Karthic Anitra, Orgil Zandantsetseg, Kalsotra Sidhant, Cugino Michelle, Durban Adelei, Tram Nguyen K, Rice-Weimer Julie, Willer Brittany L, D'Mello Ajay, Tobias Joseph D, Olbrecht Vanessa A
Department of Anesthesiology, Pain Medicine, Nationwide Children's Hospital, Columbus, Ohio, USA.
The Ohio State University College of Medicine, Columbus, Ohio, USA.
Paediatr Anaesth. 2025 Mar;35(3):239-248. doi: 10.1111/pan.15051. Epub 2024 Dec 5.
COVID-19 increases anesthetic risk in children, but understanding of complication differences by symptom presence and severity is limited. We hypothesized that symptomatic COVID-19+ children, especially with lower respiratory symptoms, would have higher perioperative complications than asymptomatic patients and that complications would be higher in all patients diagnosed < 6 days before anesthesia.
This single-center, retrospective cohort study reviewed records of children < 18 years old undergoing surgery with general anesthesia from March 1, 2020, to March 1, 2022, who tested COVID-19+. A total of 225 patients who tested positive ≤ 10 days before anesthesia were analyzed for the primary outcome, and an additional 298 patients who tested positive ≤ 21 days before anesthesia were analyzed for secondary outcomes.
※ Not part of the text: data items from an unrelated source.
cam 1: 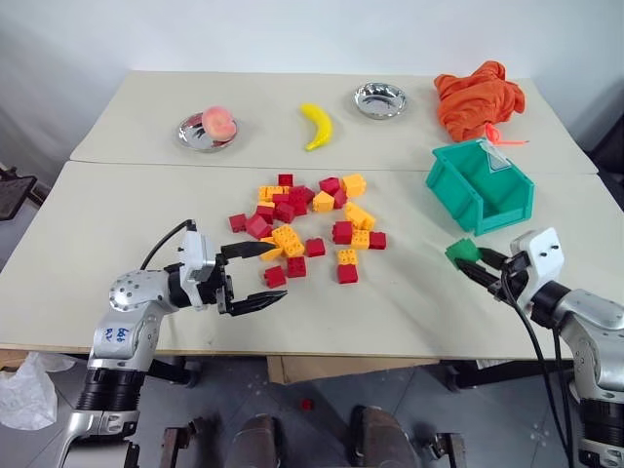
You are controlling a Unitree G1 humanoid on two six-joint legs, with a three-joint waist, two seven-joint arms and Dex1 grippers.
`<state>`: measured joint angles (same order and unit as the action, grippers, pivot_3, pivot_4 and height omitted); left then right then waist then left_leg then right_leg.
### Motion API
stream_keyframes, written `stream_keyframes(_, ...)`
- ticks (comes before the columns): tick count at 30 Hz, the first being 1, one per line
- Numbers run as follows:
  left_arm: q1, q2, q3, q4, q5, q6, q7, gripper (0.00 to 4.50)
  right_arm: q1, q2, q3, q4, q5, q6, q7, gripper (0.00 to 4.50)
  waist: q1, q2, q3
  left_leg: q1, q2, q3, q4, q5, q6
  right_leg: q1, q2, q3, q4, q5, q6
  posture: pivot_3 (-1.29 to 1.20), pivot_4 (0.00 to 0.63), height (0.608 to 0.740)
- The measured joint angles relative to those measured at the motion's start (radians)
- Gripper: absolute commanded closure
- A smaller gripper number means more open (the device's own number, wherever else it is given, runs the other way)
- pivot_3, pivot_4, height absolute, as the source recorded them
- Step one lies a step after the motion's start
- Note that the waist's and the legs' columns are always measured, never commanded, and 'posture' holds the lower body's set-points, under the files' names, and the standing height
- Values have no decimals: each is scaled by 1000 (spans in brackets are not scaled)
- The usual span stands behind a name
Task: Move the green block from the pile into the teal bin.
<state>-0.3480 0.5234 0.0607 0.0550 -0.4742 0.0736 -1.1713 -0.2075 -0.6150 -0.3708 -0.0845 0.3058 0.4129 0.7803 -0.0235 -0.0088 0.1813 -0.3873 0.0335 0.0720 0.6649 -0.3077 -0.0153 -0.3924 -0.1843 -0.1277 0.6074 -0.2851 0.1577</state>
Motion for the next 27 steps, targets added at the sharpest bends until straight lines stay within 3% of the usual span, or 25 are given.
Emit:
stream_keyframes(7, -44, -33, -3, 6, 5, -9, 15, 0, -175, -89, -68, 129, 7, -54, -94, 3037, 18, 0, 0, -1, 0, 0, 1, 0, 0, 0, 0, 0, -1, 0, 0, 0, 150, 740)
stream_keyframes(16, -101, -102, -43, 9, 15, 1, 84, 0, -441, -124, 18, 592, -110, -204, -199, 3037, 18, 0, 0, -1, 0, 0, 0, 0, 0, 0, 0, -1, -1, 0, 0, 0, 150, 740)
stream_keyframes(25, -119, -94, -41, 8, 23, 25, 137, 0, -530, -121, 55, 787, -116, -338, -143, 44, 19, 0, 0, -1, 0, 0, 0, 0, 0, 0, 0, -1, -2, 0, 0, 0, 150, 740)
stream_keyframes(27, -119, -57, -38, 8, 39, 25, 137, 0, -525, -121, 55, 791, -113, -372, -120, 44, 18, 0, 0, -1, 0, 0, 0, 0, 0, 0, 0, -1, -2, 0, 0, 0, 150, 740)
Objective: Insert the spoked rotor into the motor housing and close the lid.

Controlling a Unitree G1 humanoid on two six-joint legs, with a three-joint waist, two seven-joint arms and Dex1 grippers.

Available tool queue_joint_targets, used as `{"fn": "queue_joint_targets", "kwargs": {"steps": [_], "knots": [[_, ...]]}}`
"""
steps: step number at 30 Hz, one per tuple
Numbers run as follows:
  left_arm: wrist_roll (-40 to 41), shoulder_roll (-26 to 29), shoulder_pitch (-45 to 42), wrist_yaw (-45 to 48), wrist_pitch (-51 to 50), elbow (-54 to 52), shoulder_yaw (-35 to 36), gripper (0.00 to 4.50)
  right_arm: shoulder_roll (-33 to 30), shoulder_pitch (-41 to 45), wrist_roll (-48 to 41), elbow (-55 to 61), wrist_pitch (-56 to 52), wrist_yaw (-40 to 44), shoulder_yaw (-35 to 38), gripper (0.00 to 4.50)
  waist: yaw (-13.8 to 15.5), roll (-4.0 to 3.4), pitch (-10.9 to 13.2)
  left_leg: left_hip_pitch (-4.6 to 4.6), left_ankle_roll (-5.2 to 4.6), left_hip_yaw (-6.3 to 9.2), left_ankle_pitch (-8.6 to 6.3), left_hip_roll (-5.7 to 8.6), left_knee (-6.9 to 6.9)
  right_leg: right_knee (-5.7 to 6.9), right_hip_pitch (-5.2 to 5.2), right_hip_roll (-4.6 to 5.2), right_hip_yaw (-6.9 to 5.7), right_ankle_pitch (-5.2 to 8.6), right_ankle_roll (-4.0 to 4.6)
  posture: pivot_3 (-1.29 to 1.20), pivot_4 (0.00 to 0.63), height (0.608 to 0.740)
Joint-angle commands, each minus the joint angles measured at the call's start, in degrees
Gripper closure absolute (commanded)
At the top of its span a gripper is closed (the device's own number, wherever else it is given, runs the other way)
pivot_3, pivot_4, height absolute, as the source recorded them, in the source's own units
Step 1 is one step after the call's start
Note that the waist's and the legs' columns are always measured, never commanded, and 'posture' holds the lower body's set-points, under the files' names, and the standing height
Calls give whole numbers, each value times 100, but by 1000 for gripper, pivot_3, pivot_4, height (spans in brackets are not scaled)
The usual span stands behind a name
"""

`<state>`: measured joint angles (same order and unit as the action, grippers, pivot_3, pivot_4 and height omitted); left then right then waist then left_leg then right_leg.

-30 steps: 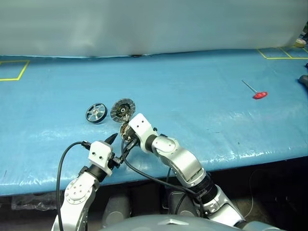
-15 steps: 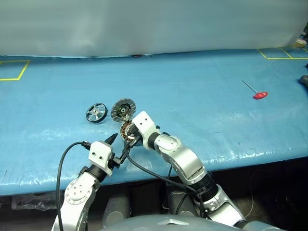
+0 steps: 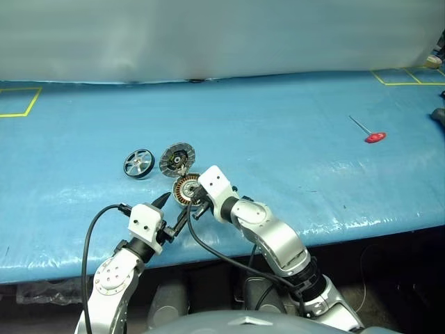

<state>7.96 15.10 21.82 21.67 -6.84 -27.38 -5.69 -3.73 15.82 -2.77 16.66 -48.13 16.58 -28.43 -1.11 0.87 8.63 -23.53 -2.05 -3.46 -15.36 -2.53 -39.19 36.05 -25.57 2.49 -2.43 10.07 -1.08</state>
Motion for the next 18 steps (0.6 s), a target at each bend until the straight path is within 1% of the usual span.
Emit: {"fn": "queue_joint_targets", "kwargs": {"steps": [1,7,18], "knots": [[80,-9,-8,44,117,-126,-25,1286,65,1,-104,342,63,27,157,4475,1,0,0,0,0,0,0,0,0,0,0,0,0,0,0,0,150,740],[80,4,-19,57,85,-137,-11,1286,139,103,-139,323,296,-40,389,4475,1,0,0,0,0,0,0,0,0,0,0,0,0,0,0,0,150,740],[81,-6,-40,67,54,-145,-2,1286,473,288,-37,-369,759,-55,302,4475,-8,0,0,-1,0,-1,0,0,0,0,-1,-1,1,0,0,0,150,740]]}}
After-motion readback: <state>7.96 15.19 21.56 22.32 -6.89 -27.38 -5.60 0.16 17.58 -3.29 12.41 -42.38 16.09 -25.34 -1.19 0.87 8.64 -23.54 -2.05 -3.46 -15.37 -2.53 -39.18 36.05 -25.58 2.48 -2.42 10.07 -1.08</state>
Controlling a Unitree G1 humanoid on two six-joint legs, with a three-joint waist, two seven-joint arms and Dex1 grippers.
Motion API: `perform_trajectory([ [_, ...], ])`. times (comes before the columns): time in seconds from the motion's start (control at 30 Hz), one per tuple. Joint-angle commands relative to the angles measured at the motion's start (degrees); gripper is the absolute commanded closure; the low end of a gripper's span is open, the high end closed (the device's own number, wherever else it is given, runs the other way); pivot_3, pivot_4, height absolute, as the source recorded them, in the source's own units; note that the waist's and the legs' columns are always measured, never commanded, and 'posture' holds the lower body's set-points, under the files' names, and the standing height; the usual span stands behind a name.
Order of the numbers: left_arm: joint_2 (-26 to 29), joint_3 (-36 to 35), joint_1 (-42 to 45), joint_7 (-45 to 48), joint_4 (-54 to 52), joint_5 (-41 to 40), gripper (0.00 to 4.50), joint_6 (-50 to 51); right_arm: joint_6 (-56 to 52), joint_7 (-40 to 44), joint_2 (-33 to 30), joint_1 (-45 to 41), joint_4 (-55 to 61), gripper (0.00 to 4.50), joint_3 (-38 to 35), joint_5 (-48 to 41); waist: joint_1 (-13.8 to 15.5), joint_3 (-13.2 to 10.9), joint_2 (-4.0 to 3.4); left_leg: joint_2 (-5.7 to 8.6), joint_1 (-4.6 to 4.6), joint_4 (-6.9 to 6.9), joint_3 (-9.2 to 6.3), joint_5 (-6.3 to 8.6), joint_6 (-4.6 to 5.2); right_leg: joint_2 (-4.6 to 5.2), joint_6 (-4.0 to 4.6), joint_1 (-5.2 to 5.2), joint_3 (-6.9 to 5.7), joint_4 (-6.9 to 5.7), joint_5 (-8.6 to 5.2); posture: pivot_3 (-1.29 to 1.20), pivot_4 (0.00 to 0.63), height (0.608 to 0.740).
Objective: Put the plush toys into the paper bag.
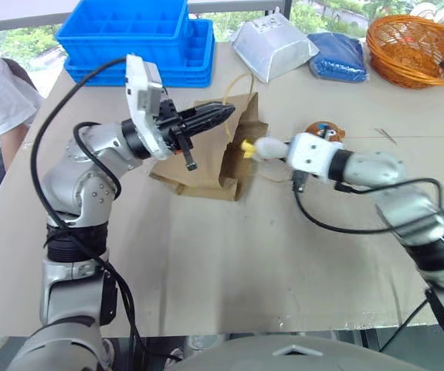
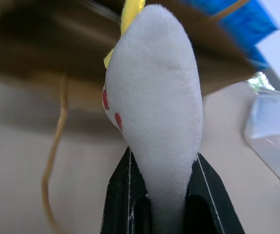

Data on demographics, comorbidities, vaccination, preoperative and perioperative care, complications, and mortality were collected. Primary outcome analysis used univariate regression; secondary outcome analysis used analysis of variance.
Primary Outcome: Symptomatic patients were more likely to experience postoperative respiratory complications (OR: 3.53, 1.18-10.6, p = 0.024), require postoperative medications (OR: 7.64, 2.29-25.51, p = 0.001), and require postoperative oxygen support (OR: 2.62, 1.19-5.79, p = 0.017) versus asymptomatic patients. Those with upper respiratory symptoms were less likely to require postoperative medications (OR: 0.1, 0.01-0.89, p = 0.039) and oxygen support (OR: 0.08, 0.01-0.45, p = 0.004) versus those with lower respiratory symptoms.
Patients testing COVID-19+ < 6 days before anesthesia had longer PACU stays (p < 0.001) and more postoperative respiratory complications (p = 0.001), medication use (p = 0.038), and oxygen use (p = 0.002) versus other groups.
Preoperative symptoms, especially of the lower respiratory tract, increased the risk for perioperative complications in children diagnosed with COVID-19 within 10 days of surgery.
The presence of symptoms, particularly of the lower respiratory tract, should be strongly considered in the shared decision-making process between providers and families when discussing the potential delay of procedures in the setting of COVID-19.
新型冠状病毒肺炎(COVID-19)增加了儿童麻醉风险,但对于根据症状的存在及严重程度区分并发症差异的了解有限。我们推测,有症状的COVID-19阳性儿童,尤其是有下呼吸道症状的儿童,围手术期并发症会高于无症状患者,且所有在麻醉前<6天确诊的患者并发症会更多。
这项单中心回顾性队列研究回顾了2020年3月1日至2022年3月1日接受全身麻醉手术的18岁以下COVID-19检测呈阳性儿童的记录。对总共225例在麻醉前≤10天检测呈阳性的患者进行主要结局分析,另外对298例在麻醉前≤21天检测呈阳性的患者进行次要结局分析。收集了人口统计学、合并症、疫苗接种、术前和围手术期护理、并发症及死亡率的数据。主要结局分析采用单变量回归;次要结局分析采用方差分析。
主要结局:有症状的患者术后发生呼吸并发症的可能性更高(比值比[OR]:3.53,1.18 - 10.6,p = 0.024),需要术后用药(OR:7.64,2.29 - 25.51,p = 0.001),以及需要术后氧疗支持(OR:2.62,1.19 - 5.79,p = 0.017),与无症状患者相比。与有下呼吸道症状的患者相比,有上呼吸道症状的患者术后需要用药(OR:0.1,0.01 - 0.89,p = 0.039)和氧疗支持(OR:0.08,0.01 - 0.45,p = 0.004)的可能性更低。
在麻醉前<6天检测COVID-19呈阳性的患者与其他组相比,术后在麻醉后恢复室(PACU)停留时间更长(p < 0.001),术后呼吸并发症更多(p = 0.001),用药(p = 0.038)和用氧(p = 0.002)更多。
术前症状,尤其是下呼吸道症状,增加了在手术10天内确诊COVID-19的儿童围手术期并发症的风险。
在COVID-19背景下讨论手术潜在延迟时,在医疗服务提供者与家庭之间的共同决策过程中,应充分考虑症状的存在,尤其是下呼吸道症状。